The Phase 3 part then enrolled 108 patients who were randomly assigned to receive eight intrathecal injections of Qalsody (100 mg), or a placebo, given over six months. The main goal of this part was to assess changes in functional disability among the 60 patients with rapidly progressing ALS, after 28 weeks, or about seven months.

While the trial failed to meet its goal, trends supporting Qalsody were observed in some secondary measures, including muscle strength, quality of life , and lung function. Also, the medication resulted in marked drops in blood NfL levels — by 60% compared with a placebo.

After completing VALOR, participants could enter an open-label extension study (NCT03070119), which is still ongoing, wherein all are receiving Qalsody for up to seven years.

One-year data including the Phase 3 trial and the extension study showed the treatment led to a significant and clinically meaningful slowing of ALS progression. Specifically, those who started on the medication in VALOR had a 6-point decline in ALS Functional Ratings Scale-Revised (ALSFRS-R) scores versus a 9.5-point decline for those who were initially on a placebo.

The most common side effects in Qalsody-treated patients included muscle and joint pain, fatigue, fever, and increased levels of white blood cells and proteins in the spinal fluid.

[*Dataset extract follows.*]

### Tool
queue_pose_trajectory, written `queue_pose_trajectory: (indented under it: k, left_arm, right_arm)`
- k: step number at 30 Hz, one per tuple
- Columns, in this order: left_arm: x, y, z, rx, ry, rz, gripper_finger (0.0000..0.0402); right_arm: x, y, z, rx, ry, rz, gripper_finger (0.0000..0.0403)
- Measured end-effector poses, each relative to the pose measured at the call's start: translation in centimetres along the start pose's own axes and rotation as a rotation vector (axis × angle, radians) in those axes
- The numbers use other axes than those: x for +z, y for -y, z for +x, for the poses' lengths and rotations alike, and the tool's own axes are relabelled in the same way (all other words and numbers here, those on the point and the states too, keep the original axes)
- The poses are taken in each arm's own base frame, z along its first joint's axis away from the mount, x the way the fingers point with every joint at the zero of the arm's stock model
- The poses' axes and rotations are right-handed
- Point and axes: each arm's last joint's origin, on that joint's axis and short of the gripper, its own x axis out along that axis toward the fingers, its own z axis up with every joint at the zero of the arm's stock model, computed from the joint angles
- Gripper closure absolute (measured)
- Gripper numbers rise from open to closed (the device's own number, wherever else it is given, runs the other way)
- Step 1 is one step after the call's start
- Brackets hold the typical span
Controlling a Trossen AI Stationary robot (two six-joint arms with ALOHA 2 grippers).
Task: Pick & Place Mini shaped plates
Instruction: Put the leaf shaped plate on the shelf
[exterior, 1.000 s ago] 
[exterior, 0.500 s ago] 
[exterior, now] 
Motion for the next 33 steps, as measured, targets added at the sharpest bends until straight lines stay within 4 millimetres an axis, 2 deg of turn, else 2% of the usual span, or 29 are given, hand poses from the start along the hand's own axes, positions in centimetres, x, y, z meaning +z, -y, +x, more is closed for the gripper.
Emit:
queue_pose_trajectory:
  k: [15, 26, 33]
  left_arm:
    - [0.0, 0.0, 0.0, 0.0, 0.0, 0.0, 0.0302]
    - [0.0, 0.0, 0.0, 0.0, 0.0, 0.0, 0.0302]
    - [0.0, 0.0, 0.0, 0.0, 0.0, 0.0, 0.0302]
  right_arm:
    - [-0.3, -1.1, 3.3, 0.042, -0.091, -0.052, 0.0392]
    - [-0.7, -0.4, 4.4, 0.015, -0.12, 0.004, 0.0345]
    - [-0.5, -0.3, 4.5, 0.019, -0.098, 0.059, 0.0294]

The therapy now is also being tested in the ATLAS Phase 3 trial (NCT04856982). That global study is evaluating whether Qalsody can delay the onset of ALS symptoms in patients with a SOD1 mutation who already show signs of neuronal damage, as defined by elevated NfL levels. It’s slated to run through 2027.

“We are proud to help pioneer the role of neurofilament in SOD1-ALS clinical trials and are deeply grateful to the people living with SOD1-ALS, their loved ones and study care teams for their dedication to furthering research for the ALS community,” Singhal said.